Kepala Balai Besar KSDA Jawa Timur, Nur Patria Kurniawan, S.Hut., M.Sc., menyampaikan apresiasi terhadap kegiatan yang melibatkan lintas generasi, petugas, masyarakat, dan mahasiswa ini.
“Papan nama bukan hanya sekadar penanda administratif. Ia adalah lambang kesungguhan kita menjaga kehidupan. Siapa pun yang melihatnya diharapkan sadar, bahwa di sini ada ruang yang harus dihormati dan dijaga kelestariannya,” ujar beliau di tempat terpisah.

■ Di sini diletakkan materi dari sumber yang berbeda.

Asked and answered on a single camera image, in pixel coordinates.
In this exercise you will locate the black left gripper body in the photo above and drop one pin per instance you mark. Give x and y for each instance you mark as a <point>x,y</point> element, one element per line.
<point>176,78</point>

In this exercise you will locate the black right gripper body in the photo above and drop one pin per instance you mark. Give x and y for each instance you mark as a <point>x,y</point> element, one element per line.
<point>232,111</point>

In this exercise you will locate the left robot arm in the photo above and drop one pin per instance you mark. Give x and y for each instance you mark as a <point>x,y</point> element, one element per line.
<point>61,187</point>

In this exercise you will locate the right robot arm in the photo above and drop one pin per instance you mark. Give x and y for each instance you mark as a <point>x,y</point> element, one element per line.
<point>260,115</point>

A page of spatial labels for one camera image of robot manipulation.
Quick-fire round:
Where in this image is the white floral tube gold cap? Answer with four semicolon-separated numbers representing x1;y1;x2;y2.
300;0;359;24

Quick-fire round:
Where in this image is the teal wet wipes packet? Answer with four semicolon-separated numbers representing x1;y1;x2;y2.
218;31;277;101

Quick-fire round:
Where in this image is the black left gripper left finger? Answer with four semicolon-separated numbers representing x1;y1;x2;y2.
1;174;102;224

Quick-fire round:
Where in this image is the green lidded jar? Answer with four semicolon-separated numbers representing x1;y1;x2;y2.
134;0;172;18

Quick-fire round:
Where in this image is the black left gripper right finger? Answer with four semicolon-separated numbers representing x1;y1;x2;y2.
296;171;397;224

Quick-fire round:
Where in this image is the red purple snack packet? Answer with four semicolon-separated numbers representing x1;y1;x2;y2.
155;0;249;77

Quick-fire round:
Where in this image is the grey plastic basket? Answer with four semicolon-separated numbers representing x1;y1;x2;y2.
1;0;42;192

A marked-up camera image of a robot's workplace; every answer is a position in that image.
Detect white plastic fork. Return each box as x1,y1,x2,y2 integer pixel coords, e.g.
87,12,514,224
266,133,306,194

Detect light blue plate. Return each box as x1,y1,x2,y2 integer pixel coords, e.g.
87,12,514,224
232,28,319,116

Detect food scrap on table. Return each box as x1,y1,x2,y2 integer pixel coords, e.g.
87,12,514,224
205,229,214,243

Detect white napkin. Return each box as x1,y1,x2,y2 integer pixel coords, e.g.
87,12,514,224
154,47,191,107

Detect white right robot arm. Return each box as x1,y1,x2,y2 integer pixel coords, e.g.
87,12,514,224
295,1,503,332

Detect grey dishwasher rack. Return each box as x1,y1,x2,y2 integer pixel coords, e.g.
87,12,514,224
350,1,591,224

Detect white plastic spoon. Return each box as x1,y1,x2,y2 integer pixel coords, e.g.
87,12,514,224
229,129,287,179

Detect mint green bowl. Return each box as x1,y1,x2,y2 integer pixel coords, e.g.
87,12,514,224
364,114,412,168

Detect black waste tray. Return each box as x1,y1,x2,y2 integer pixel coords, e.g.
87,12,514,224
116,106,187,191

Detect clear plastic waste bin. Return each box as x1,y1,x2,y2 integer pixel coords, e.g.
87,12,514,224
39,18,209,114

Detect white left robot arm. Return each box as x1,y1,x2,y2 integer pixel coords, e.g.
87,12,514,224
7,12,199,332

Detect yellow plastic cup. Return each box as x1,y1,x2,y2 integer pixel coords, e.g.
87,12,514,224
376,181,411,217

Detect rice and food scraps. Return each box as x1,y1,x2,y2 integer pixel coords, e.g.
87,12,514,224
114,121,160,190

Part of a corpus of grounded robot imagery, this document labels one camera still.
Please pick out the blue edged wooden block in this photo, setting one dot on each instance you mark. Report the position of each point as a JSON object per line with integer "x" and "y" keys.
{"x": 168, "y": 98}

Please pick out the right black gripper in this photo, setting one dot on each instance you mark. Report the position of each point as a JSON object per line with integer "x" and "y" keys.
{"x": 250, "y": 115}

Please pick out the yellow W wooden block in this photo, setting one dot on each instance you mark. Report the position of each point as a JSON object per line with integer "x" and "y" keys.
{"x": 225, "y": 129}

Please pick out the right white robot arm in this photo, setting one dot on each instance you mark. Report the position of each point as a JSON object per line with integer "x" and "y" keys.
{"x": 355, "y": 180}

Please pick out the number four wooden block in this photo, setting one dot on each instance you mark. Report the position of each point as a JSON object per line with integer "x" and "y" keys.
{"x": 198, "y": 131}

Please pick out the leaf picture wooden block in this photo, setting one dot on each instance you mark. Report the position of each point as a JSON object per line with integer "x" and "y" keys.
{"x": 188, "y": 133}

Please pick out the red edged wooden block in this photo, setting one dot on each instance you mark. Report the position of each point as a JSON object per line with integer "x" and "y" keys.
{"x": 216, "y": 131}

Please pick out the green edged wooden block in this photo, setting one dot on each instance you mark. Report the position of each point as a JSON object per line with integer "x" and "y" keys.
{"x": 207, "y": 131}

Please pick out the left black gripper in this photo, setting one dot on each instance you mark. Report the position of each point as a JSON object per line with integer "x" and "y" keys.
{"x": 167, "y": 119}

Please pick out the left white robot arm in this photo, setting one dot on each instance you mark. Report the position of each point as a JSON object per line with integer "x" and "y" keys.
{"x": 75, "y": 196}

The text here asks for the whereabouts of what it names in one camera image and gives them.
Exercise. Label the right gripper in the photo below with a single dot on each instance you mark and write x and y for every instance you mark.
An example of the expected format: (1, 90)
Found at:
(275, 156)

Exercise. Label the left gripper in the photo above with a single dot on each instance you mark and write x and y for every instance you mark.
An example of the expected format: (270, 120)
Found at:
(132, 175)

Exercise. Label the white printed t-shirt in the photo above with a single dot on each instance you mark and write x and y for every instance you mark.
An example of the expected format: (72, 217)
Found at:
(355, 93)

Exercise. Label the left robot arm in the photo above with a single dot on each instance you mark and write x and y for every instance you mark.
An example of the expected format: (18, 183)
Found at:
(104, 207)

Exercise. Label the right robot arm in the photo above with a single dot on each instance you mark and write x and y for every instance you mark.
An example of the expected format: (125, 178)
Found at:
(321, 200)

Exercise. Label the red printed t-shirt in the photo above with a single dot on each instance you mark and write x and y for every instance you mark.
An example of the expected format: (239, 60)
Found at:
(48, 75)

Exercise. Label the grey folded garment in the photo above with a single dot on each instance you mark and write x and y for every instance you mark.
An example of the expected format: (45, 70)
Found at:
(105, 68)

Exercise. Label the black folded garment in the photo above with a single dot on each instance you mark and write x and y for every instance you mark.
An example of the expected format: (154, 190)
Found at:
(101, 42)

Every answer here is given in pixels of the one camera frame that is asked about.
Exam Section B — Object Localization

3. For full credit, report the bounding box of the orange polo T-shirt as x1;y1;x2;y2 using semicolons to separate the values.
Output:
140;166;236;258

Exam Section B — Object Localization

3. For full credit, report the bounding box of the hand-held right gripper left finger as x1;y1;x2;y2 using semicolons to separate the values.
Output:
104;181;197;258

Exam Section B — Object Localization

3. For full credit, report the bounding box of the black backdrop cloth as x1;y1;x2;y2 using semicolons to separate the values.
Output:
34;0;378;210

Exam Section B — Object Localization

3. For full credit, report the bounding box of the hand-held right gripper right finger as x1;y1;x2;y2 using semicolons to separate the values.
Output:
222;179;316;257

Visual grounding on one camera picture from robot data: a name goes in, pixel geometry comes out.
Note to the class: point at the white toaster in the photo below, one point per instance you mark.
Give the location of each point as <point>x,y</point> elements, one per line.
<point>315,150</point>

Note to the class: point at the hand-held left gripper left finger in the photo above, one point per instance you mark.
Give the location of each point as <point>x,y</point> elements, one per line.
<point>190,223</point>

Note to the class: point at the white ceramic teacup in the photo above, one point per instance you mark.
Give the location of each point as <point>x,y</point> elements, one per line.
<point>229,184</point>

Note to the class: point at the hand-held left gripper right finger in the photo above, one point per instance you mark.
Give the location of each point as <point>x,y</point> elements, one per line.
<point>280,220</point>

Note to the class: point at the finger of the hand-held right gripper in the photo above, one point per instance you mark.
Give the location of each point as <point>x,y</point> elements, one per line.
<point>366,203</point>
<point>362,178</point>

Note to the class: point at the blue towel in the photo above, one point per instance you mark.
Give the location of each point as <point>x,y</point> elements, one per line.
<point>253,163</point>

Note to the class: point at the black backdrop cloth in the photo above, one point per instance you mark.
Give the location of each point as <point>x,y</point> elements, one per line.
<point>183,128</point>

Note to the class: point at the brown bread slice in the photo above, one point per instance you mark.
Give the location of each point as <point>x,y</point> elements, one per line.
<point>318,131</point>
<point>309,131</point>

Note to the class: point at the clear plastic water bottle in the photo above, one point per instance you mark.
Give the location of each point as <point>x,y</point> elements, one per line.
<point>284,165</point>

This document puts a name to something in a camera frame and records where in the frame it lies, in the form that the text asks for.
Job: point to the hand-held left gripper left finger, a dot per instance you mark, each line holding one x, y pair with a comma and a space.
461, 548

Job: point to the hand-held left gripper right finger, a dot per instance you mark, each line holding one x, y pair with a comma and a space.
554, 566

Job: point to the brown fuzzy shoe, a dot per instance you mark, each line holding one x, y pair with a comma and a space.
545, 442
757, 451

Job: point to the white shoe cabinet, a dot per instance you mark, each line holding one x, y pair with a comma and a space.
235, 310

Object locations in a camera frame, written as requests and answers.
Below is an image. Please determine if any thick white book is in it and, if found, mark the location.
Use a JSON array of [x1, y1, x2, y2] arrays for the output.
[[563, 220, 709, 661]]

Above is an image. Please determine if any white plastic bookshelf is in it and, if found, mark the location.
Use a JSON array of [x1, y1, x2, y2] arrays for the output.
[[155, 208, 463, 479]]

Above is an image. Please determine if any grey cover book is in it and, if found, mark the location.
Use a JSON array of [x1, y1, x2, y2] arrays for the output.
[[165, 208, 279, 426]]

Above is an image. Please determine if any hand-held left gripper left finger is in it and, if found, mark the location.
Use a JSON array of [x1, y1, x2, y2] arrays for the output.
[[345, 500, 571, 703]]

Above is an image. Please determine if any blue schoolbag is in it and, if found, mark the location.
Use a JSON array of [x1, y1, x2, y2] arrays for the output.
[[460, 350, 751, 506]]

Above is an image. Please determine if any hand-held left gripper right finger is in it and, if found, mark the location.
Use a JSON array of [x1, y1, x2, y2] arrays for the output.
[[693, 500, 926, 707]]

Sementara itu, Nur Syamsi, Kepala Resort KSDA 10 Bawean yang akan purna tugas pada akhir Oktober 2025 ini, menyampaikan rasa haru dan bangga di penghujung masa pengabdiannya.
”Pulau Nusa ini adalah saksi sunyi perjuangan kami. Pemasangan papan ini menjadi simbol penutup masa pengabdian saya. Semoga papan ini berdiri lama, dan menjadi pengingat bahwa di sini pernah ada orang-orang yang mencintai alam dengan sepenuh hati,” ujarnya lirih.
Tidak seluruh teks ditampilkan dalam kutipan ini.